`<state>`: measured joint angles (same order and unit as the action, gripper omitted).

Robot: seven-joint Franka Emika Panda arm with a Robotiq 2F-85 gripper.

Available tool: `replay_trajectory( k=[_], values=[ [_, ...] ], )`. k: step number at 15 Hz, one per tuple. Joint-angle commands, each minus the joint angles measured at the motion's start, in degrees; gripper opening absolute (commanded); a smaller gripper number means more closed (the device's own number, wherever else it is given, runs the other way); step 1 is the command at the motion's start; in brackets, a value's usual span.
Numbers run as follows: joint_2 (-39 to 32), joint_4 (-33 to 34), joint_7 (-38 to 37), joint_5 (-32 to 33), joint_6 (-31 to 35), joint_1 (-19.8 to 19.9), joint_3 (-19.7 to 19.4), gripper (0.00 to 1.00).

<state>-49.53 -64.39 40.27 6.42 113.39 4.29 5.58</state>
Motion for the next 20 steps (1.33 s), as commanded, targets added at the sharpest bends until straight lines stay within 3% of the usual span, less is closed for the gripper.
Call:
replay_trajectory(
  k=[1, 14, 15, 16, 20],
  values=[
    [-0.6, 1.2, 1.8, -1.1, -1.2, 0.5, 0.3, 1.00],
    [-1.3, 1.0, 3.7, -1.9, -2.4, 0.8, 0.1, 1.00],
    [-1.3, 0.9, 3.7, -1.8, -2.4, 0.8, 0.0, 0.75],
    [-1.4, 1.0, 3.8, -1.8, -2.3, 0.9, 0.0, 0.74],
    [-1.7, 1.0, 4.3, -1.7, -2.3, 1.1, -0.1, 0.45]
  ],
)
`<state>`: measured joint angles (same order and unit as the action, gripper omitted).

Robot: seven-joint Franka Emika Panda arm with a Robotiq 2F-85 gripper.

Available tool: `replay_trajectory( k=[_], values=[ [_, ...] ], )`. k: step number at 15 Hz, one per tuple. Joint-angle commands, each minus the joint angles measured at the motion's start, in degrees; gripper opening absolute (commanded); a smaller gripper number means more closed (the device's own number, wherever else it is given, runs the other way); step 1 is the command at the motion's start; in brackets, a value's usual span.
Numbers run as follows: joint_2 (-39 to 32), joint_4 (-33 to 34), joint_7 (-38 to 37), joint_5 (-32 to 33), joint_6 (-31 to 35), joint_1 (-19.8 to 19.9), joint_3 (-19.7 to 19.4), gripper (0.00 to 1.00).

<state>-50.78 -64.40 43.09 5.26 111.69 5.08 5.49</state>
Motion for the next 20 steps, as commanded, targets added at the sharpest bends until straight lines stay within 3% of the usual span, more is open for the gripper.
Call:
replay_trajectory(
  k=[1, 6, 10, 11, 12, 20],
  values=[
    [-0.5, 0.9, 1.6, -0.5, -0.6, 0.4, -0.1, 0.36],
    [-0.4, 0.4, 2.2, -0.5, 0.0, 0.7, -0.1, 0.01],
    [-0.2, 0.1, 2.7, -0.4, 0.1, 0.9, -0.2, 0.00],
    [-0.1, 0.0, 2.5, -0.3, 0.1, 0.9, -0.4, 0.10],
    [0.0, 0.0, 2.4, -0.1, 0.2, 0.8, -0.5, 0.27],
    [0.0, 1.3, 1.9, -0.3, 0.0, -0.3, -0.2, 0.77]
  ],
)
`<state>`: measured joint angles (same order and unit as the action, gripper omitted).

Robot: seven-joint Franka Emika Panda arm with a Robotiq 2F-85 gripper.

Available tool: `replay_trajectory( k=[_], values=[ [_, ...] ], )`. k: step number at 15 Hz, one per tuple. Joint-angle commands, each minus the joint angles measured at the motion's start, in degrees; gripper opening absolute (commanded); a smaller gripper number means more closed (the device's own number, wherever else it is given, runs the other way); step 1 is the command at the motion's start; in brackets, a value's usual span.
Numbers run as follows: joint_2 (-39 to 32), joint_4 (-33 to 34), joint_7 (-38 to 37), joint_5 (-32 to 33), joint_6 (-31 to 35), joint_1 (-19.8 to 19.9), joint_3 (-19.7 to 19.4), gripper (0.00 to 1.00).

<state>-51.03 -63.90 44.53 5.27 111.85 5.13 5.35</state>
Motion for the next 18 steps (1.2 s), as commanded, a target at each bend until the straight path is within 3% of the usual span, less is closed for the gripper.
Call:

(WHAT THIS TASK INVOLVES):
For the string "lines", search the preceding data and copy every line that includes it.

(SOLVED PROBLEM):
Motion for the next 20 steps (1.33 s), as commanded, targets added at the sharpest bends until straight lines stay within 3% of the usual span, less is closed for the gripper.
Motion for the next 20 steps, as commanded, targets added at the sharpest bends until straight lines stay within 3% of the usual span, more is open for the gripper.

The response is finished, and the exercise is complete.